◆ **Work instruction**
Your output should be each line from the material below that has the word "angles".

◆ **Supplied material**
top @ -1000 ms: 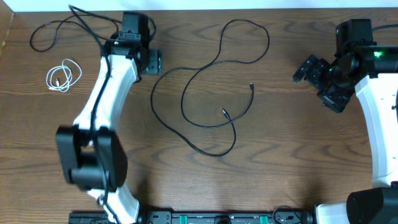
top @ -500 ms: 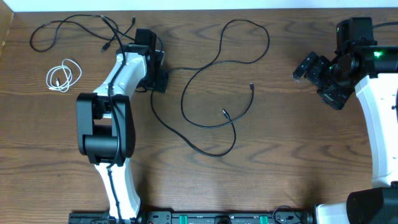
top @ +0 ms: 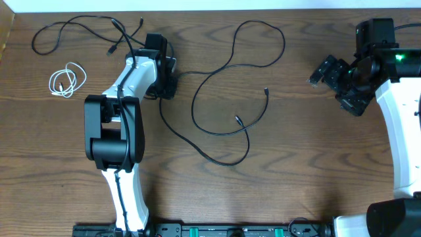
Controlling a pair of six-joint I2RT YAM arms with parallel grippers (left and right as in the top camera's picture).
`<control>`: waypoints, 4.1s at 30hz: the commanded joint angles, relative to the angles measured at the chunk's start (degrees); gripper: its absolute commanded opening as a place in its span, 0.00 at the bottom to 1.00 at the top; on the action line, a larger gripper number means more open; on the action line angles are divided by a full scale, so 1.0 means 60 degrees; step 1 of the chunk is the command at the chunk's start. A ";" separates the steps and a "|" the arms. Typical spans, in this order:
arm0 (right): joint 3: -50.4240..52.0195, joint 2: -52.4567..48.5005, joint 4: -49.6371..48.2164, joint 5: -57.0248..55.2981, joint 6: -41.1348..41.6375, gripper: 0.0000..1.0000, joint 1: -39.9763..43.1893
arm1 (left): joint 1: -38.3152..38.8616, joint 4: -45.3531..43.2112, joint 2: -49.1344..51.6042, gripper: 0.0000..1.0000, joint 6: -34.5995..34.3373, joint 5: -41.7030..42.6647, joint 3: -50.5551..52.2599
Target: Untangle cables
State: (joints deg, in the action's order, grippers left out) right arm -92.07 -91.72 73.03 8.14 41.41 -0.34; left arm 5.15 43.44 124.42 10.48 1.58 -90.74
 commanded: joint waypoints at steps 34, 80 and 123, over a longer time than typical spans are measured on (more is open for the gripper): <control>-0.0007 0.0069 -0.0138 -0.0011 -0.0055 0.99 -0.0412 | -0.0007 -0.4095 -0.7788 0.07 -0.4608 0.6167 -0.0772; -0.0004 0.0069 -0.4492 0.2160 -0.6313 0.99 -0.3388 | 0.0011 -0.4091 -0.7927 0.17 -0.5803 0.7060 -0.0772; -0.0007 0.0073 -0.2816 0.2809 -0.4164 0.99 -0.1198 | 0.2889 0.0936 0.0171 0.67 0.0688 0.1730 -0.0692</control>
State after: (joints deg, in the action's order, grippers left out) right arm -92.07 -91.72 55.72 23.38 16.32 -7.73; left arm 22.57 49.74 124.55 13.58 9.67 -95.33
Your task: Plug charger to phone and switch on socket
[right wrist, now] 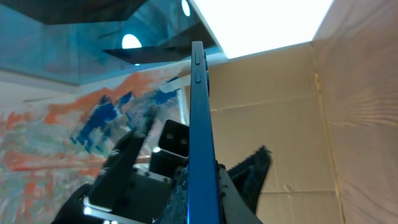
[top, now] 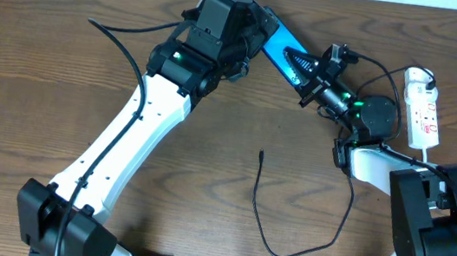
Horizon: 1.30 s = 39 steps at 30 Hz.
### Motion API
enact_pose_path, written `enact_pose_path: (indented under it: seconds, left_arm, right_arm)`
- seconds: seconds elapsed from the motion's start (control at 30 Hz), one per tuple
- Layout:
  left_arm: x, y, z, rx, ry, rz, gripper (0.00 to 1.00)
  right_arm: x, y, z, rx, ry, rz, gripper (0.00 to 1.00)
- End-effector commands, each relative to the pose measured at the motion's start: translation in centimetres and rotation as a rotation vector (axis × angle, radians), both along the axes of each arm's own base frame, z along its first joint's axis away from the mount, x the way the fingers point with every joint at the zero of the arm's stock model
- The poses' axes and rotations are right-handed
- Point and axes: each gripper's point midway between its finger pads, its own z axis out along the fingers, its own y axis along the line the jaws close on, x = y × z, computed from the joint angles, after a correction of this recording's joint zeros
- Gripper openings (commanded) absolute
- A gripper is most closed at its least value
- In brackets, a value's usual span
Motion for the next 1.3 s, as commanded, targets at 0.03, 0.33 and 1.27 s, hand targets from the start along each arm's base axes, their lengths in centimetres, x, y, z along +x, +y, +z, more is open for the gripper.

◆ **The answer**
`<control>`: waypoints, 4.1s at 30hz: the commanded joint angles, relative to the angles measured at the chunk's start (degrees); gripper: its absolute commanded opening as a place in its span, 0.00 at the bottom to 1.00 at the top; on the action line, a larger gripper number means more open; on the action line angles are divided by a full scale, so 1.0 means 60 degrees; step 1 of the chunk is the command at the chunk's start. A ";" separates the steps and a "|" the arms. Typical spans, in this order:
- Point and axes: each gripper's point midway between its finger pads, its own z axis out along the fingers, its own y axis along the line the jaws close on, x = y × z, computed from the joint angles, after a correction of this recording's joint zeros

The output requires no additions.